В этот миг из дома вырвались густые клубы черного дыма. А затем со звоном лопнуло стекло в окне наверху. И пламя…
Где-то далеко на шоссе у ворот поселка послышался вой пожарной сирены.
– Выходи, сгоришь! – крикнул Миронов. – И дочь сгорит. Выходите оттуда!
Романов не двинулся с места.
– Вы отпустите Феликса?
– Конечно, его отпустят! – закричала и Катя. – Пожалуйста, выйдите из дома! Девочка… ваш дочка… ради нее!
Пылающая головешка – часть пластиковой рамы окна – упала рядом с Мироновым. Он обернулся к Кате, сунул ей в руки тот самый невскрытый конверт.
– Отойдите подальше.
Мещерский потянул Катю за куртку, она попятилась, прижимая конверт к груди. Очень сильно пахло гарью. Пламя пробивалось сквозь крышу – комнаты дома, облитые бензином, полыхали изнутри.

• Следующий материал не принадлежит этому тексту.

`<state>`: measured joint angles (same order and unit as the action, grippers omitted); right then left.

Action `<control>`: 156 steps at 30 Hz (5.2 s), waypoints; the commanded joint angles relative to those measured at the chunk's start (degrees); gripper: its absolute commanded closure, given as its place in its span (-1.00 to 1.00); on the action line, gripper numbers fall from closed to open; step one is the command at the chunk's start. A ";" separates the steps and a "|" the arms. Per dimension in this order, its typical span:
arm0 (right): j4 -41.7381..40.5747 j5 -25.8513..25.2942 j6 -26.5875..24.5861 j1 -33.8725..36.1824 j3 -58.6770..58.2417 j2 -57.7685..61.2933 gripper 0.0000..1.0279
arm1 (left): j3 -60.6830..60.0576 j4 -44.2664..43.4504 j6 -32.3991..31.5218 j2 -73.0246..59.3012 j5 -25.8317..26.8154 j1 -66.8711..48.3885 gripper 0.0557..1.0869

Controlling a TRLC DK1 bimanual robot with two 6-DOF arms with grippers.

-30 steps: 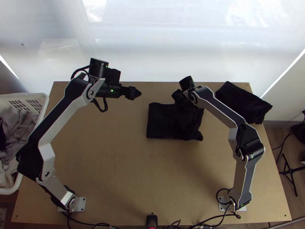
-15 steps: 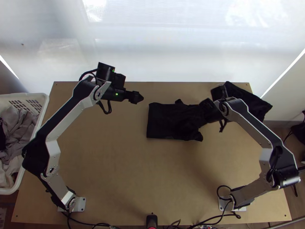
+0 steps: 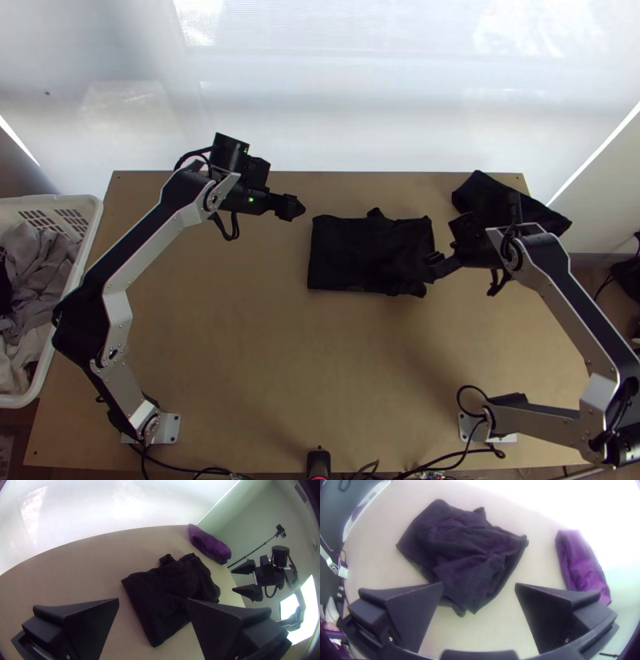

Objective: Fold the t-shirt

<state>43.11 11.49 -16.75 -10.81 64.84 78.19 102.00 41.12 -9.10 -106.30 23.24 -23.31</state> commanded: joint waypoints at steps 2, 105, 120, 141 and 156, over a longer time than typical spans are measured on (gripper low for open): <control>-3.91 -11.31 -5.40 -15.82 -0.59 -3.75 -0.92 | -0.31 1.24 0.93 0.92 -2.59 -0.16 -0.89; -44.34 -25.90 -23.68 -24.52 -5.25 10.75 0.95 | -2.24 2.91 3.74 5.84 -7.25 2.30 -0.89; -39.86 -27.31 -15.85 -4.92 -3.93 -1.38 0.95 | -3.03 3.88 3.74 8.22 -7.25 2.22 -0.89; -40.65 -17.90 -15.33 30.41 1.87 3.19 0.95 | -5.14 3.96 4.18 10.50 -7.25 3.01 -0.89; -41.71 -14.74 -10.67 42.36 7.32 3.90 0.95 | -6.72 4.49 4.53 13.05 -7.16 6.52 -0.89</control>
<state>1.54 -4.89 -30.02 26.68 70.48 83.90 95.98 45.41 -4.62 -93.97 15.99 -17.85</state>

– Я знаю, что ты хочешь всем этим сказать, – крикнул Миронов. – Зачем ты поджег свой дом. Можно совершить подвиг в нашем дражайшем Отечестве, спасти детей, пожертвовать собой, но если при этом ты – гей, то подвиг твой и жертву твою втопчут в грязь, и найдется какой-нибудь сучий расстрига, который завизжит, что «геев надо в печке сжигать живьем». Но ты же сам убил людей! Ты спасал собственную шкуру, свою репутацию и политические амбиции. Чем ты лучше этого сучьего гомофоба?
Искры летели по воздуху, сыпались ошметки горящего пластика. Все превращалось в ад. Пожарная сирена звучала уже совсем близко.
– Пожалуйста, выйдите из дома! – закричала что есть сил Катя. – Я прошу вас! Ради того, что вы сделали, ради того, за что мы все вас так любили… Феликса вы спасли тогда. И сейчас вы его тоже спасаете. Но она же тоже ваша дочь! Спасите и ее!